Vesicle-mediated transport and release of CCL21 in endangered neurons: a possible explanation for microglia activation remote from a primary lesion

de Jong EK, Dijkstra IM, Hensens M, Brouwer N, van Amerongen M, Liem RS, Boddeke HW and Biber K
Source: J Neurosci
Publication Date: (2005)
Issue: 25(33): 7548-7557
Research Area:
Cells used in publication:
Neuron, cortical, mouse
Species: mouse
Tissue Origin: brain
Nucleofector® I/II/2b
Whenever neurons in the CNS are injured, microglia become activated. In addition to local activation, microglia remote from the primary lesion site are stimulated. Because this so-called secondary activation of microglia is instrumental for long-term changes after neuronal injury, it is important to understand how microglia activity is controlled. The remote activation of microglia implies that the activating signals are transported along neuronal projections. However, the identity of these signals has not yet been identified.

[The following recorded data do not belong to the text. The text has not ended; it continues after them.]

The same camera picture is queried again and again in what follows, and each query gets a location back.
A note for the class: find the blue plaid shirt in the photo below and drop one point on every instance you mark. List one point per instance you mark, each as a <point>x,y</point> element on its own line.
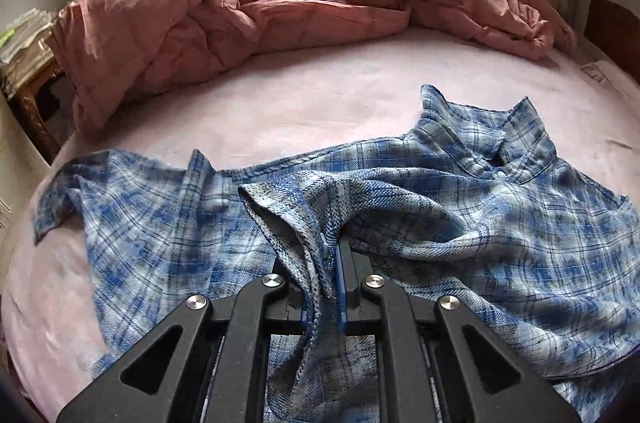
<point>475,228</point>

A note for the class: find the stack of papers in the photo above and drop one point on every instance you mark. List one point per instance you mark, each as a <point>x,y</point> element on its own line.
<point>25,33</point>

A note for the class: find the pink quilt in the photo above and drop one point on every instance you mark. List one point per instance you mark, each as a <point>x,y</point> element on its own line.
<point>250,18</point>

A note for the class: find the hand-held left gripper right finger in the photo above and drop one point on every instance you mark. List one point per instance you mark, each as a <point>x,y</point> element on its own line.
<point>341,283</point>

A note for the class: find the wooden headboard with white trim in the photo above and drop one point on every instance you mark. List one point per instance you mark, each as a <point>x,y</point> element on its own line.
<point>610,23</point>

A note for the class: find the carved wooden desk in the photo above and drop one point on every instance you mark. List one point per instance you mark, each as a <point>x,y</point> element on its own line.
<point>35,103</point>

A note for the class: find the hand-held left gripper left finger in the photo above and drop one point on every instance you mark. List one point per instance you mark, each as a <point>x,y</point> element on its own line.
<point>287,303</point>

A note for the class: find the pink pillow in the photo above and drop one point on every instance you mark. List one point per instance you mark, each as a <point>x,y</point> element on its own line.
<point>600,70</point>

It is shown here that glutamate-treated neurons rapidly express and release the chemokine CCL21. We also provide evidence that neuronal CCL21 is packed in vesicles and transported throughout neuronal processes to reach presynaptic structures. Chemotaxis assays show that functional CCL21 is released from endangered neurons and activate microglia via the chemokine receptor CXCR3. Based on these findings, we suggest that neuronal CCL21 is important in directed neuron-microglia signaling and that this communication could account for the remote activation of microglia, far distant from a primary lesion.